_Exercise requirements_: Filter the entries for the word "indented". Copy each line in which it occurs.

[Stored items]
○ ○ ○
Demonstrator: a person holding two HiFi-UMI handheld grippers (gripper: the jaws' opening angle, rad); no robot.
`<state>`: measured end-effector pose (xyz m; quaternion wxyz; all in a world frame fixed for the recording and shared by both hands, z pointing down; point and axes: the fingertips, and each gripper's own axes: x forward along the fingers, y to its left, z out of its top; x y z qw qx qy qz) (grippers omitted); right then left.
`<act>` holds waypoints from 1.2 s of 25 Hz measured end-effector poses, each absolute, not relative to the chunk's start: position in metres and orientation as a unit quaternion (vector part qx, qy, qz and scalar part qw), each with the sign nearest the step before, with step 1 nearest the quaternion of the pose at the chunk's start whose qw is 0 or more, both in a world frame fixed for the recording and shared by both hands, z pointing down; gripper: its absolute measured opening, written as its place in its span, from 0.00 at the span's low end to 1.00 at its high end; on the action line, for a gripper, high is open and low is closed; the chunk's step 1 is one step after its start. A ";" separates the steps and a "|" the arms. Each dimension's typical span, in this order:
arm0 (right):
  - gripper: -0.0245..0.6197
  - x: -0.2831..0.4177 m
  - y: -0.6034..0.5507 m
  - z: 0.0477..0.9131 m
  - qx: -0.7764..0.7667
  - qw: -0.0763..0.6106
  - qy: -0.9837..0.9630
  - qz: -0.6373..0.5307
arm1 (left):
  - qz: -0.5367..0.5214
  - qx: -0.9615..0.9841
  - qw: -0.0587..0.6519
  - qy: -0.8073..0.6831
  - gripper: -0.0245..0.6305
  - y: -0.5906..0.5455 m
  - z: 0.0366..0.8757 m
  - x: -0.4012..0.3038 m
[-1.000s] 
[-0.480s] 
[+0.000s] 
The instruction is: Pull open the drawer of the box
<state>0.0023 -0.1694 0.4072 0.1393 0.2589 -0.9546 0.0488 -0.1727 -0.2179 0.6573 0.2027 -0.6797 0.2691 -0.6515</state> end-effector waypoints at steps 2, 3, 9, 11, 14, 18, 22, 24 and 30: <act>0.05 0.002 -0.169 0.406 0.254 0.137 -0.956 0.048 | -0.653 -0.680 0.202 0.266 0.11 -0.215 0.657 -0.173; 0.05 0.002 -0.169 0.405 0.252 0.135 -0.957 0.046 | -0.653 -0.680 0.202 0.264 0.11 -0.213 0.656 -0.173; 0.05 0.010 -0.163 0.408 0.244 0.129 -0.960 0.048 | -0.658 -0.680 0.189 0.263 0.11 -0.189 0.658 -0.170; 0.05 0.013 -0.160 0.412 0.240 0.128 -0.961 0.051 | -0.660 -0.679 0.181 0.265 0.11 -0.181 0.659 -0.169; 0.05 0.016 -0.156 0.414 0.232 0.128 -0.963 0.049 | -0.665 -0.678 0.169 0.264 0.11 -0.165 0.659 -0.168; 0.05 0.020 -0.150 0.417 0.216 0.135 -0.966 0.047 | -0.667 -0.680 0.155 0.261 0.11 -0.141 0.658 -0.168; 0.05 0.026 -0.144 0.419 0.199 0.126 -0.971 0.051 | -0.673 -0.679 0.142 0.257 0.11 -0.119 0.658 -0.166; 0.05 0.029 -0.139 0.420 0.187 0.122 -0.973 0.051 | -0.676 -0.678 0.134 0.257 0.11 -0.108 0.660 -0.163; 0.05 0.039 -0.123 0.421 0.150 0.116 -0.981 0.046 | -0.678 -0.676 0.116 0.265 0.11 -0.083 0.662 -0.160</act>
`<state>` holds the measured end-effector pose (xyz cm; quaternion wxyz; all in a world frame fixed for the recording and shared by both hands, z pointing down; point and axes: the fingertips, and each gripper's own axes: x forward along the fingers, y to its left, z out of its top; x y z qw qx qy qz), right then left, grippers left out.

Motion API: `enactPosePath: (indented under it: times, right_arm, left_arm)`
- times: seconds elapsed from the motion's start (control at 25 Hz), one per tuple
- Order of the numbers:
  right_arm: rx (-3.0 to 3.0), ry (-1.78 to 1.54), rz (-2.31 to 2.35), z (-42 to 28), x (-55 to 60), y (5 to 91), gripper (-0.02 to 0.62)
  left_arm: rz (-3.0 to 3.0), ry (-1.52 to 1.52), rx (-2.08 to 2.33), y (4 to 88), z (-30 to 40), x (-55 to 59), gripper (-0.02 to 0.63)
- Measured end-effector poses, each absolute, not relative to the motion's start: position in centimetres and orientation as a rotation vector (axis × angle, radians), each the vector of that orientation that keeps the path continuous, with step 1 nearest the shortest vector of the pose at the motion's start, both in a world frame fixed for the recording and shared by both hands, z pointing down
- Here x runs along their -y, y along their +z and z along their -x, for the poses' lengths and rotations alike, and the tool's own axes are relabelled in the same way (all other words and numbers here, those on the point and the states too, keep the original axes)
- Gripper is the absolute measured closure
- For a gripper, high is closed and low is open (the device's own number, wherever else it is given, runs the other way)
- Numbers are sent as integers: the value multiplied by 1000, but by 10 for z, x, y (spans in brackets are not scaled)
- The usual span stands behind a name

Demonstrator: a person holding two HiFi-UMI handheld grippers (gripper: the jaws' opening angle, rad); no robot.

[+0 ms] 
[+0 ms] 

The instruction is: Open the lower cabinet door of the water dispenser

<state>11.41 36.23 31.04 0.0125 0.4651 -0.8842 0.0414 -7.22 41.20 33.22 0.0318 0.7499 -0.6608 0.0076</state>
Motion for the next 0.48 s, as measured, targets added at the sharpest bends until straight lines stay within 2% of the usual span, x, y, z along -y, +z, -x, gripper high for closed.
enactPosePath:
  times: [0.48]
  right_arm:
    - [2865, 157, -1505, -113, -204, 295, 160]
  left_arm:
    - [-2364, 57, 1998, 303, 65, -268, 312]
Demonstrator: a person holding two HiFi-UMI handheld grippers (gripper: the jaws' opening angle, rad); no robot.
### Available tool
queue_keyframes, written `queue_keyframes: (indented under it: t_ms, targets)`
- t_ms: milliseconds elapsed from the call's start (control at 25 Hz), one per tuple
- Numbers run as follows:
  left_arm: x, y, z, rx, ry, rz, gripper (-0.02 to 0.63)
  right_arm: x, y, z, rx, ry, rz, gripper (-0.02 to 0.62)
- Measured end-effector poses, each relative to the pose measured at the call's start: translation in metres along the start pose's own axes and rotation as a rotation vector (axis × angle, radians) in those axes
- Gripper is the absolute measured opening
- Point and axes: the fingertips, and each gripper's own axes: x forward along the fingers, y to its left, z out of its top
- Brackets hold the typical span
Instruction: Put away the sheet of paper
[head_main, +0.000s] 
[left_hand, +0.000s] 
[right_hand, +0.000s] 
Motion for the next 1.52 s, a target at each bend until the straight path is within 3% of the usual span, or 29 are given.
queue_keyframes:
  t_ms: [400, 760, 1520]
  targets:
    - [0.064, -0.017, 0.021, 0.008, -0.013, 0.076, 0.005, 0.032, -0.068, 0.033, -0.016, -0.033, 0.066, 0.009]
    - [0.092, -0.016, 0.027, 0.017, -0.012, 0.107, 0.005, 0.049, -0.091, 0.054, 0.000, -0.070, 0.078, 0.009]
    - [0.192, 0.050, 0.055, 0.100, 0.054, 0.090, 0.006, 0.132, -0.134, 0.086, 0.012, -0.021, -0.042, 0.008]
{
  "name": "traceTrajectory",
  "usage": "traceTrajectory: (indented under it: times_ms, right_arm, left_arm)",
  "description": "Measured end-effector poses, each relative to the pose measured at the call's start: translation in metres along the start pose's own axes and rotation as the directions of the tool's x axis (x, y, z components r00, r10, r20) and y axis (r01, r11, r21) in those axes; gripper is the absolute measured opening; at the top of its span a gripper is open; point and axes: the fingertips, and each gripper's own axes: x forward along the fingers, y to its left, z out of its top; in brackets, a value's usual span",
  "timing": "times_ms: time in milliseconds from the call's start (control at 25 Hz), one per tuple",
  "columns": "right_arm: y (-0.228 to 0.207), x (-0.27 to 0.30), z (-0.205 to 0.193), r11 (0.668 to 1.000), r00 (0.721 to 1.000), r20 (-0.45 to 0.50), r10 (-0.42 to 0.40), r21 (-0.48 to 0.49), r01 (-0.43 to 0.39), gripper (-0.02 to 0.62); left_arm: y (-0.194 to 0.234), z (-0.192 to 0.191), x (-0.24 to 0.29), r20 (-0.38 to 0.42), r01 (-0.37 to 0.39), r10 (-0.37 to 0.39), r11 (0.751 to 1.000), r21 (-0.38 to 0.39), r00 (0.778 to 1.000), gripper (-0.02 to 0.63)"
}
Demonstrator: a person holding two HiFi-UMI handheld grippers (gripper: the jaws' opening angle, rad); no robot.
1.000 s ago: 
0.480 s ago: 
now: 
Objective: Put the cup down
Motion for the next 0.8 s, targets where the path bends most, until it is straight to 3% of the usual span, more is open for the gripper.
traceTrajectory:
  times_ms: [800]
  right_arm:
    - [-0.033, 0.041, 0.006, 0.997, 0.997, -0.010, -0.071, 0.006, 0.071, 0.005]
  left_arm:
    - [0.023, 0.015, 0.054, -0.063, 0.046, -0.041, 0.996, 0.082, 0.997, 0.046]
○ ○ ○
_Output of the task_:
Motion API: `enactPosePath: (indented under it: times, right_arm, left_arm)`
queue_keyframes, written `queue_keyframes: (indented under it: t_ms, targets)`
  "usage": "traceTrajectory: (indented under it: times_ms, right_arm, left_arm)",

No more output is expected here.